Il ne reste au Sénat qu’à légitimer les coups d’Etat vainqueurs. Par peur des guerres civiles, on accepte donc de recourir à la solution la moins coûteuse et la plus « naturelle » : qu’un descendant du prince prenne la suite de son père ou de son parent. Toutefois, une décision trop naturelle pourrait rappeler la Royauté : le fils naturel de l’empereur est donc exclu par nature du trône.

L’un des devoirs de tout empereur est alors de préparer la transmission pacifique. Parfois en hâte : Galba adopte Pison, Othon se prépare à adopter son neveu, Vitellius présente son enfant à ses soldats. Si l’empereur peut transmettre son pouvoir sans anicroche, c’est l’achèvement d’un règne réussi.

La succession non-naturelle anticipée est donc bien acceptée, mais doit être sanctionnée par le peuple. Comment se traduit réellement ce principe de la souveraineté populaire ? comment devient-on empereur ? il faut renoncer à chercher du droit public, des règles, une base légale ; il n’y a que des rapports de force.
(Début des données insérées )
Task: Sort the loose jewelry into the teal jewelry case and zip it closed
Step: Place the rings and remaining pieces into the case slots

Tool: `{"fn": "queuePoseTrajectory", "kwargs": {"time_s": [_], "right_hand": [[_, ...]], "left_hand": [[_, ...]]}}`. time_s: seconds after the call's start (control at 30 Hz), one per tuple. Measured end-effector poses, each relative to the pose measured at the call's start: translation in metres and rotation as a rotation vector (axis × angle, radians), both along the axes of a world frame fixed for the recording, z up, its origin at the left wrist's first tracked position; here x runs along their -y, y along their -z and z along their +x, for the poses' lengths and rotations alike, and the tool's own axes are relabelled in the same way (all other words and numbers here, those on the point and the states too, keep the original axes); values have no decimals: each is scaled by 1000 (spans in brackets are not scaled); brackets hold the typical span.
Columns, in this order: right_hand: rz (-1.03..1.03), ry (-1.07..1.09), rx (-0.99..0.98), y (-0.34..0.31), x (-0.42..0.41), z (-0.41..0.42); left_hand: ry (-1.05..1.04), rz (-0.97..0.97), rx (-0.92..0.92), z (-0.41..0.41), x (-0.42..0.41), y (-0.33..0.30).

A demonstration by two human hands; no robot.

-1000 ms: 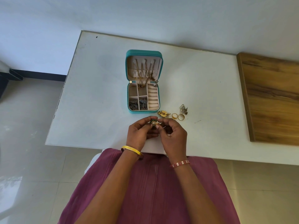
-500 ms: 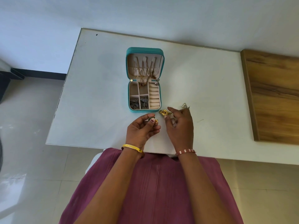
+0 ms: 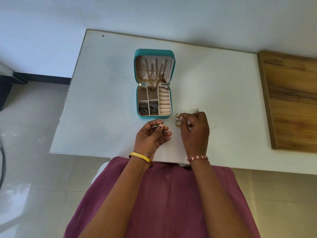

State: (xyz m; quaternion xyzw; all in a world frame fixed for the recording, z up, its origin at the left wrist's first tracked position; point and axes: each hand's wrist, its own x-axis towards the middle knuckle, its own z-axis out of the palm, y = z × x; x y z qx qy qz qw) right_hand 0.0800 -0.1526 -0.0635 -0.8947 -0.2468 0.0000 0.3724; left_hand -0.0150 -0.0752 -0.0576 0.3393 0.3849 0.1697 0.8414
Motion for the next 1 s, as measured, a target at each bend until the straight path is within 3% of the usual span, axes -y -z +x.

Théorie d’Egon Flaig : le prince désigne son fils, une intrigue propose le fils d’un préfet du prétoire, une réunion de l’Etat-major choisit en hâte le successeur de l’empereur décédé ou une armée désigne son chef en le saluant du nom d’imperator. Les soldats ont ainsi joué leur partie dans le futur consensus, le Sénat et le peuple sont assurés à le rejoindre. Après la désignation vient le vote des privilèges, le vote de l’imperium, la puissance tribunicienne, le don du grand pontificat… donc en pratique, l’accord consensuel du sénat et de l’armée crée un empereur. Mais ni la salutation par l’armée, le sénat, le vote des comices, n’ont de valeur proprement légale. Ils sont la petite monnaie du consensus universorum qui seul incarne la vraie légitimité. Après la chute d’un mauvais empereur, on ne dira pas qu’il a pris le pouvoir illégalement ou sans l’aveu du Sénat, mais qu’il n’a pas été salué et reconnu par le consensus universorum. Le sénat ne peut que faire nommer d’empereur que quand un prétendant est déjà en piste et c’est un fait décisif !

Ce consensus n’a jamais été qu’un consentement muet ou impuissant à un coup de force. Les cérémonies ne sont qu’idéologiques. On peut conclure avec Tacite que le Principat repose sur un mensonge selon lequel les empereurs sont choisis librement et ratifiés légalement. En réalité, à la mort d’Auguste, Tibère tient déjà l’empire en main ; les 4 semaines pendant lesquelles il affecte d’hésiter et de consulter le sénat ne sont jamais que la comédie bien connue du refus du pouvoir.

Tout empereur doit continuer, sous peine de mort, à mériter le consensus qui l’a désigné. Sous l’Empire, le mot de République ne cesse jamais d’être prononcé, ce n’est pas une fiction. Un empereur est au service de la République. Il ne règne pas pour sa propre gloire, à la façon d’un roi, mais pour celle des Romains. Pour les panégyristes, le mérite d’un prince n’est pas d’avoir été grand ou bon, mais d’avoir sauvé ou restauré la République. Le régime impérial ne maintient pas sa façade républicaine par une fiction, mais aux termes d’un compromis.

Le prince est tout-puissant. Son pouvoir est le plus absolu. Sans partage ni reddition de compte. Seule l’autolimitation limite cette toute-puissance. La cause en est la conception romaine de l’imperium, puissance absolue et complète mise aux mains d’un seul homme au lieu d’être partagée.